She advanced. He retreated. She got him on his knees in a second with one hand on his wrist and the other bending his hand back. No tricks, just speed and strength and desire.
“I don’t need tricks,” she sneered, pushing him harder.
He cried out in pain. His head bent, and she used her knee to nudge his face none-too-gently upward. He wasn’t crying, the way the boy would’ve been. Her hair hung around her shoulders again.
“You think this is yours?” She bent his arm harder, until he squirmed. “It’s not. This is mine. My place. My time. And you are just a player in it for my pleasure.”
Incredibly, though she bent his wrist so far the bones creaked, he shook his head. “It’s not real. This isn’t real.”
“It’s real, sweetheart.” The witchwoman’s voice dipped low and hard.
He shook his head again. Sweat plastered his hair to his forehead, and his lips skinned back from his teeth, but he still tried to deny her. She leaned over him, driving him back onto his heels.
“I need to dream this,” he said under his breath. “I don’t know why, but I do.”
“Who told you that?”
He looked up at her, face creased. “Spider.”
She broke his wrist. And then his arm. He screamed and dropped to the sand when she let him go. He held his injured arm close to his body, curled like a shrimp. She kicked him in the kidneys, just for fun.

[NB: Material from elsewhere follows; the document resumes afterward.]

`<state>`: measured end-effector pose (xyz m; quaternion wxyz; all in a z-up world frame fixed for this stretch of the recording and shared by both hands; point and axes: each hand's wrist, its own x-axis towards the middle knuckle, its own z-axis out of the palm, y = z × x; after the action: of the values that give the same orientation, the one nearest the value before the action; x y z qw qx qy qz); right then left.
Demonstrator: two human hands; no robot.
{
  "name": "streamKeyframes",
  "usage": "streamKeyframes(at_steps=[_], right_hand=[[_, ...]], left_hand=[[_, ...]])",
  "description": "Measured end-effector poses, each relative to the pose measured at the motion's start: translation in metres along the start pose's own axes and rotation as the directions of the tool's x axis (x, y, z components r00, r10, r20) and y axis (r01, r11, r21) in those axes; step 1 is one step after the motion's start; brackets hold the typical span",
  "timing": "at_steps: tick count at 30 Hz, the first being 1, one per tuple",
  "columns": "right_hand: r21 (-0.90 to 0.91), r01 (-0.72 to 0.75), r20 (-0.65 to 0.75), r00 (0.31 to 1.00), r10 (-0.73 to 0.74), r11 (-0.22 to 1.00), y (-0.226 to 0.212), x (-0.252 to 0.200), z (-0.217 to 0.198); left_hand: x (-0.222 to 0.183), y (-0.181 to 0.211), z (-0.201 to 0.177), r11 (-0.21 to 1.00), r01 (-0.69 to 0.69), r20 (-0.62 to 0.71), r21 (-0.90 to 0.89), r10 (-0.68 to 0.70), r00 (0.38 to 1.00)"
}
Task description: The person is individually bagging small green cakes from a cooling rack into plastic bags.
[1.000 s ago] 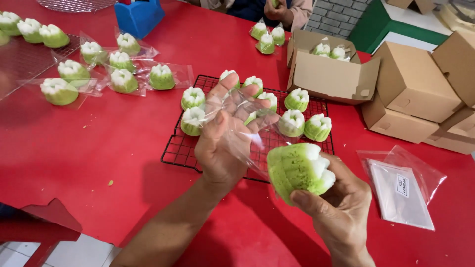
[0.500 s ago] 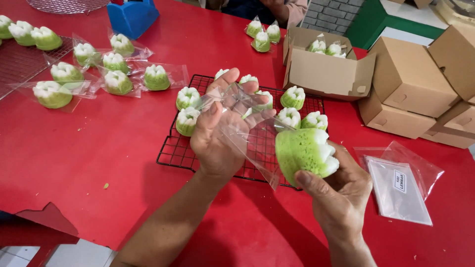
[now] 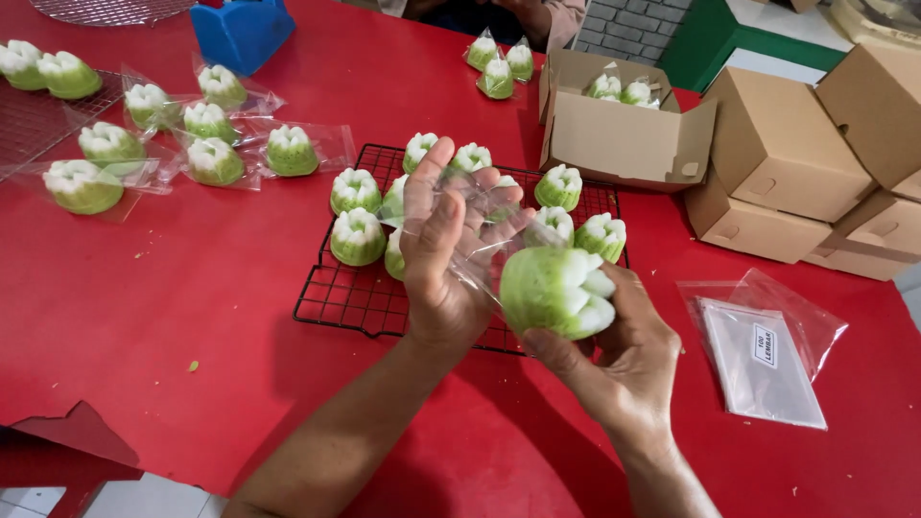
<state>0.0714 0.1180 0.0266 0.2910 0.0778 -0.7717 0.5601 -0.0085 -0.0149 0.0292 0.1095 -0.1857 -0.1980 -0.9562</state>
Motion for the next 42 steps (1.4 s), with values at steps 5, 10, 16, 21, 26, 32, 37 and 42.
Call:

The boy stepped forward and, growling, the dogman got between him and the man curled on the sand.
“Who the hell is Spider?” The witchwoman’s voice rose and her hands moved, nails growing, getting ready to pinch and claw.

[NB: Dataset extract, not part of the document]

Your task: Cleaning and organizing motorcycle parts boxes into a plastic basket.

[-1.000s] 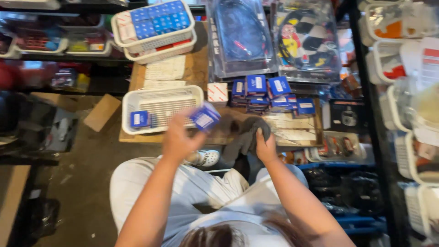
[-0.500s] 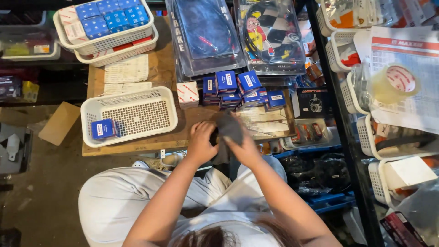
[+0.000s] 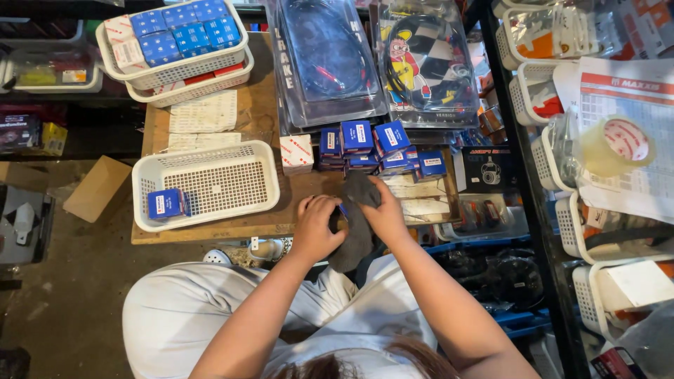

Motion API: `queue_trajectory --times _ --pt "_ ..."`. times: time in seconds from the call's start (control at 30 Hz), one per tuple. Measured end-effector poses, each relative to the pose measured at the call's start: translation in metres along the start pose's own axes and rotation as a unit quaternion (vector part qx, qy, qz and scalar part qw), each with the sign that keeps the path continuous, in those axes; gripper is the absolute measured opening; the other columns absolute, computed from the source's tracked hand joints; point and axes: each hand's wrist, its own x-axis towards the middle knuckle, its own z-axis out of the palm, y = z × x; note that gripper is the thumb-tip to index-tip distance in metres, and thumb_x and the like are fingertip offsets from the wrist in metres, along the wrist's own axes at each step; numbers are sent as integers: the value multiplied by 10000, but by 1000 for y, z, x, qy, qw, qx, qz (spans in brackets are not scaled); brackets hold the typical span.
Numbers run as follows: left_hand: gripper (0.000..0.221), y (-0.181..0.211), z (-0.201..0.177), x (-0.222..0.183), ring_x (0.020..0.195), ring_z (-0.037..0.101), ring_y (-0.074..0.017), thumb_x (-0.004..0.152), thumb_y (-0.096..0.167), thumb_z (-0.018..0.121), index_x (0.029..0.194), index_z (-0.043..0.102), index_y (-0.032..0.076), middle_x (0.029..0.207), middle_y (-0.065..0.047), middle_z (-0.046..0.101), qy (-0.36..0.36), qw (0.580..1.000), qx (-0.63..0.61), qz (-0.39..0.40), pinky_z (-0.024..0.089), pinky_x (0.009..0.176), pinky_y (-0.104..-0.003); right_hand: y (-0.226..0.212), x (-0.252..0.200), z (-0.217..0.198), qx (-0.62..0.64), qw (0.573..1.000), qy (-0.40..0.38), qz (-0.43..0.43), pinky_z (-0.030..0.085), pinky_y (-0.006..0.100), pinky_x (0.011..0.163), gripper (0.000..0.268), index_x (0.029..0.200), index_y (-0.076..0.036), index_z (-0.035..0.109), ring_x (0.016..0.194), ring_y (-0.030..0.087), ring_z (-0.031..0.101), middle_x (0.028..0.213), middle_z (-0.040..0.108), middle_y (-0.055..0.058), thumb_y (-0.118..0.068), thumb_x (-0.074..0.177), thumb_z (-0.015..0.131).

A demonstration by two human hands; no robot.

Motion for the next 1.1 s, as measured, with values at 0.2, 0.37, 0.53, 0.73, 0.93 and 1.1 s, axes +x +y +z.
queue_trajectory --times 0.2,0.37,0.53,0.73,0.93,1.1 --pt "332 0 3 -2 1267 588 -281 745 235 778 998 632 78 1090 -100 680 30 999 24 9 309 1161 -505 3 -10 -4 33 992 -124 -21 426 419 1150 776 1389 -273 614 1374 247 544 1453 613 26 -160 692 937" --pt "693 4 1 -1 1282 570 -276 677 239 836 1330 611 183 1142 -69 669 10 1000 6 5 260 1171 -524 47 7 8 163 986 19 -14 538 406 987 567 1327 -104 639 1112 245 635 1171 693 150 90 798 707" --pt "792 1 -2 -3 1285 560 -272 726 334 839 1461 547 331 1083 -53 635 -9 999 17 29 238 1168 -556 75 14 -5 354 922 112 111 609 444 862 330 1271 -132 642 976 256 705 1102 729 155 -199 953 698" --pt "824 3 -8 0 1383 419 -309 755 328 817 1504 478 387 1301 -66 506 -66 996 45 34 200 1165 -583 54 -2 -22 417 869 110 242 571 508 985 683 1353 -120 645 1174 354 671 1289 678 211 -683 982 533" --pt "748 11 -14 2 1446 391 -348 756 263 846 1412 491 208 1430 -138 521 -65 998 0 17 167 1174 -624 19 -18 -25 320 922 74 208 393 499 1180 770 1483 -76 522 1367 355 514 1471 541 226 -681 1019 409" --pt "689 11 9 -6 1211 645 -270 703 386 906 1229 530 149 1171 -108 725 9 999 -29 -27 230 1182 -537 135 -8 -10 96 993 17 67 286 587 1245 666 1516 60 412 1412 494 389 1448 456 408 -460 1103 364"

The man only shook his head, moaning into the sand, heedless of the way it filled his mouth. He pushed with his feet to get away from her and even managed a few inches before she reached to grab his hair and yank his head upright.
“Answer me,” the witchwoman said. “Or this gets nasty.”
“Spider is a guide.” He moaned. Sweat had broken out on his face. He cradled his wrist and turned his head to heave.
A guide? The witchwoman bent to spit into his face, but a figure in the edge of her vision stopped her. She looked up.
The boy.
“Don’t do that,” he said, swallowing his own fear. “Don’t do that anymore.”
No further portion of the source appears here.